Monday, March 19, 2007

Group Suggests That PlaNYC 2030 "Misses the Boat"

Brooklyn Waterfront

Of the many issues revolving around the Bloomberg Administration's ambitious PlaNYC 2030 long-term planning effort--and we believe there are many--its failure to deal with the important issue of waterfront transportation is a glaring omission. That's the case being made by PortSide NewYork, which issued a statement this weekend suggesting that it would be a significant planning failure to not shore up a depleted waterfront transportation network. The group writes:
This city once had a great waterfront transportation network that moved freight, livestock, vehicles and people between all boroughs and New Jersey. Much of this was dismantled during the heyday of highway building because highways were seen as the new, better technology. Some forty years later, we find that our roads are clogged, our highways and bridges are constantly under repair for carrying excessive loads, and we never meet federal clean air standards.

However, we hear little dialogue about moving things via the water that threads through our urban archipelago. Private operators that make proposals to the city are often cold shouldered; New York waterfront planners forever show slides of waterside entertainments in Baltimore’s Inner Harbor (pioneering planning in the 80s) while neglecting to mention that Baltimore itself recognized that the pendulum can swing too far and instituted maritime protection zoning in 2004.

PortSide believes it is high time to develop a new, innovative, varied and robust waterborne transportation plan.
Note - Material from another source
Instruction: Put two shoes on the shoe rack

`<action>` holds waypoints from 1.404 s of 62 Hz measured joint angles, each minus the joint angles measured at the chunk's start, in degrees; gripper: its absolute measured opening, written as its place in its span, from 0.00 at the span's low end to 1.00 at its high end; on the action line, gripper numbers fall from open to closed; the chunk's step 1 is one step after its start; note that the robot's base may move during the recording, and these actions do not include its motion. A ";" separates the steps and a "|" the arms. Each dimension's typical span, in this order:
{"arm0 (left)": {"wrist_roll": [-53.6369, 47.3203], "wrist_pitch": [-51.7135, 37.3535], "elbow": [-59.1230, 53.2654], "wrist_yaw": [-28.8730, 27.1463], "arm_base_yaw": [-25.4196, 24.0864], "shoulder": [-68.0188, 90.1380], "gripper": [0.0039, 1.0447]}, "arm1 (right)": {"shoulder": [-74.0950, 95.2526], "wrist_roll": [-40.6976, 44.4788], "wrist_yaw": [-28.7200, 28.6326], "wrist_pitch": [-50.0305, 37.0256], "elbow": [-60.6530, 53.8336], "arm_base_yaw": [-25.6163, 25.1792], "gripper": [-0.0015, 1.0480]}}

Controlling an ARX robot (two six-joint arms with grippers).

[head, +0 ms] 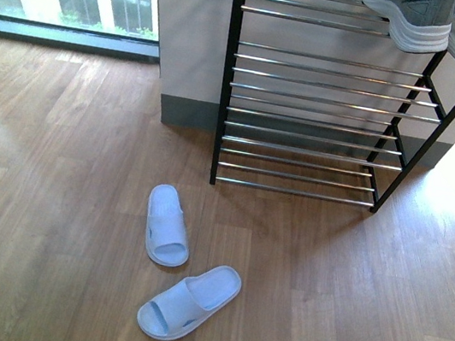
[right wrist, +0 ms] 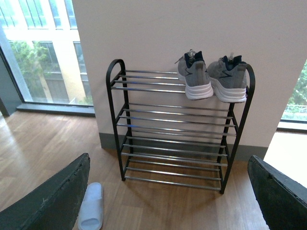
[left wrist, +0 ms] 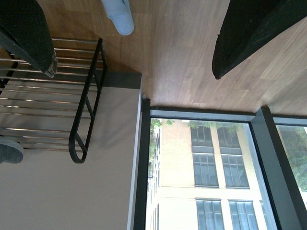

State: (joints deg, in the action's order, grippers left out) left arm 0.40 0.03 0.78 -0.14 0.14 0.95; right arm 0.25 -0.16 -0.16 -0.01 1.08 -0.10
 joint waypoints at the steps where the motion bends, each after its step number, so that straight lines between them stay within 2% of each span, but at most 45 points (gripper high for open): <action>1: 0.00 -0.02 0.00 0.00 0.00 0.00 0.91 | 0.02 -0.02 0.00 0.00 0.02 0.00 0.91; 87: -0.02 0.00 0.00 0.13 0.00 0.00 0.91 | 0.02 0.00 0.17 0.02 0.00 0.00 0.91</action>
State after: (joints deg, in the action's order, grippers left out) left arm 0.38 0.03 0.78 -0.01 0.14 0.95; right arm 0.27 -0.16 0.01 0.01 1.08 -0.10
We also support clean water efforts, the reduction of CSO's, greater public access to the waterfront and more recreational boating...but given the momentum in those areas, we profoundly believe that THE key planning issue now is figuring out how to move stuff by water and incorporating that into the "new" waterfront. We need to find ways to SHARE these uses and users.
Among the principles the group suggests are:

1) Develop a new warehousing and distribution system since we import more and
manufacture less.

2) Don't race to rezone unused manufacturing zoned land.

3) To put goods closer to the final market, use and develop Brooklyn ports, a cross harbor freight rail tunnel, freight ferries and barges.

4) Develop ways to include new uses and public access without displacing the vessels that deliver sand, stone, cement, lumber, asphalt, etc. and distribute fuel for homes, vehicles and power plants.

5) Develop new forms of waterborne transportation with new vehicles and new routes.There is more to the proposal than we can possibly do justice to here, so we suggest heading over to PortSide's web page to learn more.

For now, all we will add is that there is a school of thought that global energy supplies may start to shrink sooner rather than later and that, as they do, there will be intense pressure to re-industrialize the waterfront, starting with transportation.